(Instructions to follow) Copy the data that follows, character for character, minus the pictures.
------------------------------------------------------------
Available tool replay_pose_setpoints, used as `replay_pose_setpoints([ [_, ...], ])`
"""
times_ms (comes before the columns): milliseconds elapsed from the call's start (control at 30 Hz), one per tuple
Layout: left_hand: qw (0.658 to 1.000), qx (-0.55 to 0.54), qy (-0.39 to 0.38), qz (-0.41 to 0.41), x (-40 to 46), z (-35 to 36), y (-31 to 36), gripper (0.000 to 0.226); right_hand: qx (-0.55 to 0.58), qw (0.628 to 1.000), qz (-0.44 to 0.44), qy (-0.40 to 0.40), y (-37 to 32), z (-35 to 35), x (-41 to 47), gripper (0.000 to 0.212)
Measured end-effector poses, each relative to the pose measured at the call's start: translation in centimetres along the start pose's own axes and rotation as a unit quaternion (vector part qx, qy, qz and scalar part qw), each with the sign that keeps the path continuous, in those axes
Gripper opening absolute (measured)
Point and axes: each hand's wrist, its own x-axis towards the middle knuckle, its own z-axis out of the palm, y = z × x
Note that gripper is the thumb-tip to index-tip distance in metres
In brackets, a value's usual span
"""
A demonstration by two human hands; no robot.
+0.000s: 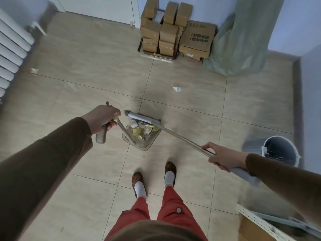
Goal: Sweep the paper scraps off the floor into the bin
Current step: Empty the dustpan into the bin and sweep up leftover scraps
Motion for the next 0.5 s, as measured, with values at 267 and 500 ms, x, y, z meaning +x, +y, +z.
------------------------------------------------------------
(Response for this exercise)
Available tool replay_pose_setpoints, used as `replay_pose_setpoints([ [_, ...], ])`
"""
times_ms (comes before the columns): milliseconds elapsed from the call's start (control at 30 Hz), one per tuple
Layout: left_hand: qw (0.658 to 1.000), qx (-0.55 to 0.54), qy (-0.39 to 0.38), qz (-0.41 to 0.41), x (-40 to 46), z (-35 to 36), y (-31 to 36), gripper (0.000 to 0.226); right_hand: qx (-0.55 to 0.58), qw (0.628 to 1.000), qz (-0.44 to 0.44), qy (-0.40 to 0.40), y (-37 to 32), z (-35 to 35), x (-41 to 47), gripper (0.000 to 0.212)
Measured end-effector poses, each relative to the pose measured at the call's start: translation in centimetres along the start pose's own axes and rotation as a unit quaternion (vector part qx, qy, qz and scalar part qw), each with the sign that keeps the path continuous, in those axes
Gripper opening absolute (measured)
Point and axes: each hand's wrist, its own x-axis towards the middle knuckle, its own z-axis out of the palm, y = z × x
Note that gripper is the thumb-tip to index-tip distance in metres
In brackets, a value's usual span
"""
A demonstration by two human hands; no robot.
+0.000s: 
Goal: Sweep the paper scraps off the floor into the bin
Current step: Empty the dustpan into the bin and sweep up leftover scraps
Motion for the next 0.5 s, as measured, with values at 267 and 500 ms, x, y, z meaning +x, +y, +z.

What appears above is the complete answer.